• [What the task requires]: Repeat the listing below in full and exactly. Pictures are to be omitted.
--- Supplied material ---
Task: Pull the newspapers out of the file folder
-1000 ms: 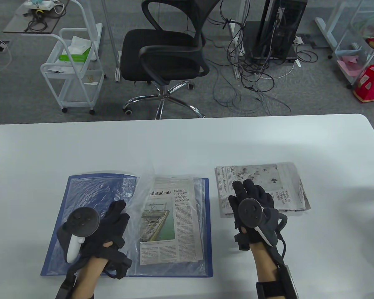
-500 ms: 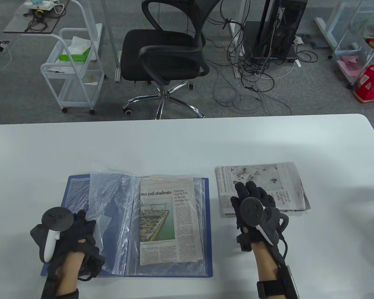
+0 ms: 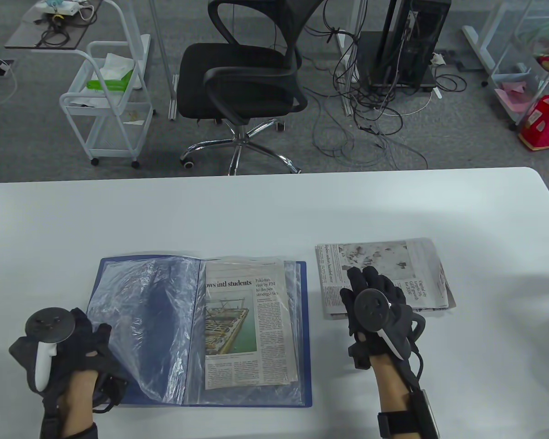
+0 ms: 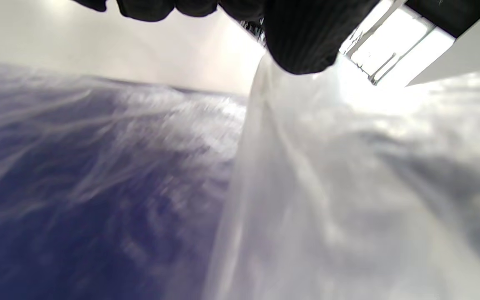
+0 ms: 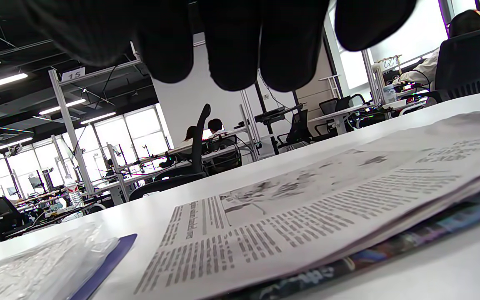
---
• [Your solution]:
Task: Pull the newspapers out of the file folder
-1000 ms: 
-500 ms: 
+0 ms: 
+0 ms: 
+0 ms: 

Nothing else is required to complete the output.